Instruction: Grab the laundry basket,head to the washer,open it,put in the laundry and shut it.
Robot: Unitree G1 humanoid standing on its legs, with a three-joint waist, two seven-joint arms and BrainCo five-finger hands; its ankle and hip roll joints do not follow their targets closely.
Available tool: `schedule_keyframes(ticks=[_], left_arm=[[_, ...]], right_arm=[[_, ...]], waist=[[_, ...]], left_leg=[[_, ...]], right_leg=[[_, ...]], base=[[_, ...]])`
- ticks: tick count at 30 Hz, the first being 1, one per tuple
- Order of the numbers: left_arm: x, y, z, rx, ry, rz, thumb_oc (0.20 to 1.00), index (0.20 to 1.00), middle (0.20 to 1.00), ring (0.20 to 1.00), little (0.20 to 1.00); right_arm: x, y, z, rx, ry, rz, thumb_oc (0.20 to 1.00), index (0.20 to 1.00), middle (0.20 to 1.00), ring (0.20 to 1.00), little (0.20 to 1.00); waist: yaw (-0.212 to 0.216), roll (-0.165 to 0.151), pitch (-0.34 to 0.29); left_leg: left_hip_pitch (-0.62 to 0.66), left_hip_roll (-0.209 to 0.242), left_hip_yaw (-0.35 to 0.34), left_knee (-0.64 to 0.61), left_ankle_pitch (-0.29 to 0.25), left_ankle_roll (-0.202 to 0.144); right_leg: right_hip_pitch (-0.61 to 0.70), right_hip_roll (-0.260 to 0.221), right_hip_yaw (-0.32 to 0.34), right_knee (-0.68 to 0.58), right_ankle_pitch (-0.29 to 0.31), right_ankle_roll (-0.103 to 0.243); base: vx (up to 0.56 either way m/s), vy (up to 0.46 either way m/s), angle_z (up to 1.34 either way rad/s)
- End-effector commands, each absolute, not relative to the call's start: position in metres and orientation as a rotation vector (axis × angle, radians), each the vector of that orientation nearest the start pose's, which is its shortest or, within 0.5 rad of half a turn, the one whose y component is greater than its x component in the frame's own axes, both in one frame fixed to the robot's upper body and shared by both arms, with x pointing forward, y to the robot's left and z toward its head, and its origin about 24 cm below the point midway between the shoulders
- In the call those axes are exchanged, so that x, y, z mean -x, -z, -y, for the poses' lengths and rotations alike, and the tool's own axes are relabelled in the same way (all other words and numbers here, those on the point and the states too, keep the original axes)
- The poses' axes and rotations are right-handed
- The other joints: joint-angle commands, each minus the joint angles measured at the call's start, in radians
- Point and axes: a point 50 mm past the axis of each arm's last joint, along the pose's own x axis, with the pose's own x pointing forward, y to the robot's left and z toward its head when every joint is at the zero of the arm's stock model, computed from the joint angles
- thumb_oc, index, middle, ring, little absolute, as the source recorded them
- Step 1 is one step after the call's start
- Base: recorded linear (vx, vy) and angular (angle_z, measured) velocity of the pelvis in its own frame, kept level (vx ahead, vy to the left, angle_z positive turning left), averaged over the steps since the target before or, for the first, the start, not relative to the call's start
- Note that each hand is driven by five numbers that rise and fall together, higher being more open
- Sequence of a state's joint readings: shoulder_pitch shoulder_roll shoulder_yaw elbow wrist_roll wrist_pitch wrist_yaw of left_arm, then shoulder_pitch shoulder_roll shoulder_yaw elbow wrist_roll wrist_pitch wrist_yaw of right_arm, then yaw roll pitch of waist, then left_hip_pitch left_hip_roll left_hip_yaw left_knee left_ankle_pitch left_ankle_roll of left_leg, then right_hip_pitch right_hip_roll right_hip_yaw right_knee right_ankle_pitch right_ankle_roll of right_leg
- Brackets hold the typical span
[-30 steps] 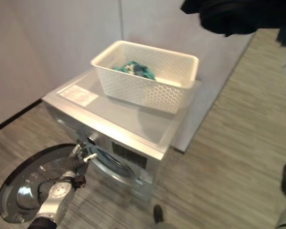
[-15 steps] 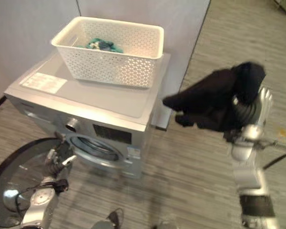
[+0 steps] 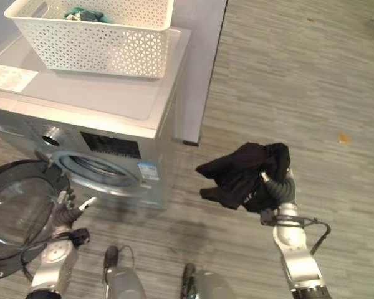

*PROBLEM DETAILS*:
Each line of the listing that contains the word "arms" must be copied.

*EXERCISE OUTPUT*:
Robot: Unitree G1 humanoid standing on its legs, with a three-joint waist, two seven-joint arms and BrainCo five-finger hands; its ankle and hip roll joints do not follow their targets closely.
- End-effector commands, each absolute, not relative to the call's start: position in metres and orientation as a rotation vector (axis × angle, radians), each the vector of that orientation nearest the start pose's, which is its shortest or, within 0.5 rad of half a turn, the one whose y component is greater than its x component in the frame's own axes, both in one frame fixed to the robot's upper body and shared by both arms, with x pointing forward, y to the robot's left and z toward its head, and its origin about 24 cm below the point midway between the shoulders

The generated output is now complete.